The introduction of CLIP (Contrastive Language-Image Pre-Training) in 2021 has provided feasibility for extracting more fine-grained and comprehensive general behavioral features from images. CLIP, trained on 400 million image–text pairs, has quickly achieved state-of-the-art results in various fields. Unlike task-specific networks, such as image classification or fatigue recognition, CLIP does not have a specific task. Instead, it utilizes contrastive learning with paired image–text samples under the guidance of textual semantics to extract visual features, enabling it to learn more general visual semantics and possess strong zero-shot transfer ability. The CLIP consists of two main components: an image encoder and a text encoder. The pre-trained image encoder can learn fine-grained visual concepts and transfer knowledge for retrieval tasks [43]. Additionally, CLIP exhibits improved robustness, as indicated by Radford et al. [22], who noted that CLIP closes the “robustness gap” by up to 75% while matching the performance of the original ResNet-50 on ImageNet zero-shot without using any of the original 1.28 million labeled examples. In fact, robustness represents a significant weakness of deep learning algorithms and must be taken seriously. Pham [44], Yang [45] and Peng [46] have explicitly pointed out this in their research on autonomous driving systems. Therefore, it is worth considering the use of CLIP pre-training models in fatigue detection models to extract more fine-grained and extensive behavioral features from drivers.

Fatigue, as a prolonged behavioral pattern, requires analysis over a sequence of video frames to accurately detect. While a single instance of a driver’s eye closure may be normal, a consistent closed-eye state across multiple frames can indicate a state of shallow sleep, posing a significant risk to driving safety. To address this, researchers have been developing methods that leverage advanced computational models for drowsiness detection.

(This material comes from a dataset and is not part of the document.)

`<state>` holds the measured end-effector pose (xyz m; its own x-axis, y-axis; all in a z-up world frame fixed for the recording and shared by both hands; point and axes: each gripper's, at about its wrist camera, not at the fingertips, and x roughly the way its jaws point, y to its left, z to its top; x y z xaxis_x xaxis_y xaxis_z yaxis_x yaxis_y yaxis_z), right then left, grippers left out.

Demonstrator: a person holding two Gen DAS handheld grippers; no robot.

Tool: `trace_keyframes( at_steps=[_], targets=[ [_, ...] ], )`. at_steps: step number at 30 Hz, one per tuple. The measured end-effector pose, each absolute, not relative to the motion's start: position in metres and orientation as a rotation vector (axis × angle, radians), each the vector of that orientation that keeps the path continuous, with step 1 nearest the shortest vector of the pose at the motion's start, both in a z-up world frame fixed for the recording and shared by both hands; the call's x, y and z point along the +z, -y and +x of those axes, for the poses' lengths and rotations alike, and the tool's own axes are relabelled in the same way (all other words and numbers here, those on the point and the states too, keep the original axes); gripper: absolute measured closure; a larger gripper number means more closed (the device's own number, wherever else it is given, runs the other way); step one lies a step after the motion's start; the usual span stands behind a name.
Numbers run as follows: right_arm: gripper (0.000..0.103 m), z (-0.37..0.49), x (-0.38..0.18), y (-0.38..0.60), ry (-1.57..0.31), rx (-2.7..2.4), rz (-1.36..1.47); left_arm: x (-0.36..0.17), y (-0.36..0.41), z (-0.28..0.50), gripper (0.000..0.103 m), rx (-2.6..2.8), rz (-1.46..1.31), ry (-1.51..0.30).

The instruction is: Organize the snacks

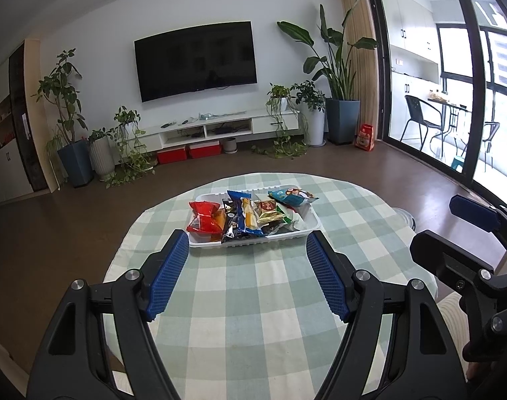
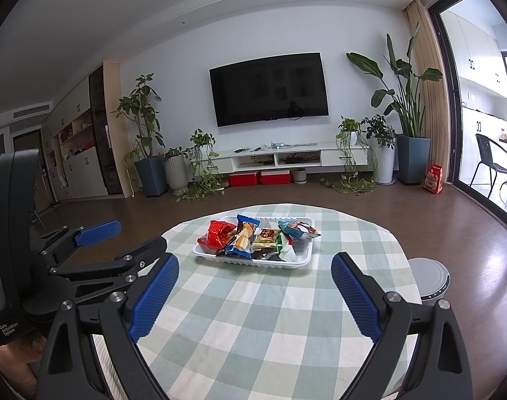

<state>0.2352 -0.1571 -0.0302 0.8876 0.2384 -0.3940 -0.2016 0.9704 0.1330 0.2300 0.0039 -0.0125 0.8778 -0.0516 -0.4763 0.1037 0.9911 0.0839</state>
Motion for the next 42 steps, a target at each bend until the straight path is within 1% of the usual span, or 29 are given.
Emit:
trace_keyframes(
  at_steps=[42],
  targets=[
    [0.008,0.2358,-0.0354,0.157,-0.418,0.23,0.091,-0.0172,-0.0053,0.2265,0.031,-0.079,0.109,-0.486]
  ],
)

For example, Chen proposed methods using factorized bilinear feature fusion and long short-term recurrent convolutional networks [47]. In another study, Quddus et al. suggested a driver drowsiness detection approach using a combination of convolutional neural networks (CNN) and long short-term memory (LSTM) networks in a simulated driving experiment [13]. Gao further enhanced this by proposing a two-stage feature extraction method that combines CNN with LSTM networks to accurately evaluate the fatigue state from consecutive frames [19].

To capture not only momentary but also long-term dependencies in driver behavior, such as “frequent blinking”, it is essential to employ models that excel in understanding temporal dynamics. The Transformer model, introduced by Vaswani in 2017 [21], has demonstrated exceptional ability in capturing long-term dependencies, often outperforming RNN/LSTM models. Through its self-attention mechanisms, the Transformer effectively utilizes the correlation within input sequences, offering faster computational speeds. Its versatility has led to widespread adoption across various domains, including text, speech, and image processing. Despite the Transformer’s success, there has been a gap in its application for detecting driver fatigue from video data. This study aims to bridge that gap by harnessing the Transformer’s multi-head attention mechanism to extract multi-dimensional, long-term behavioral features indicative of drowsy driving.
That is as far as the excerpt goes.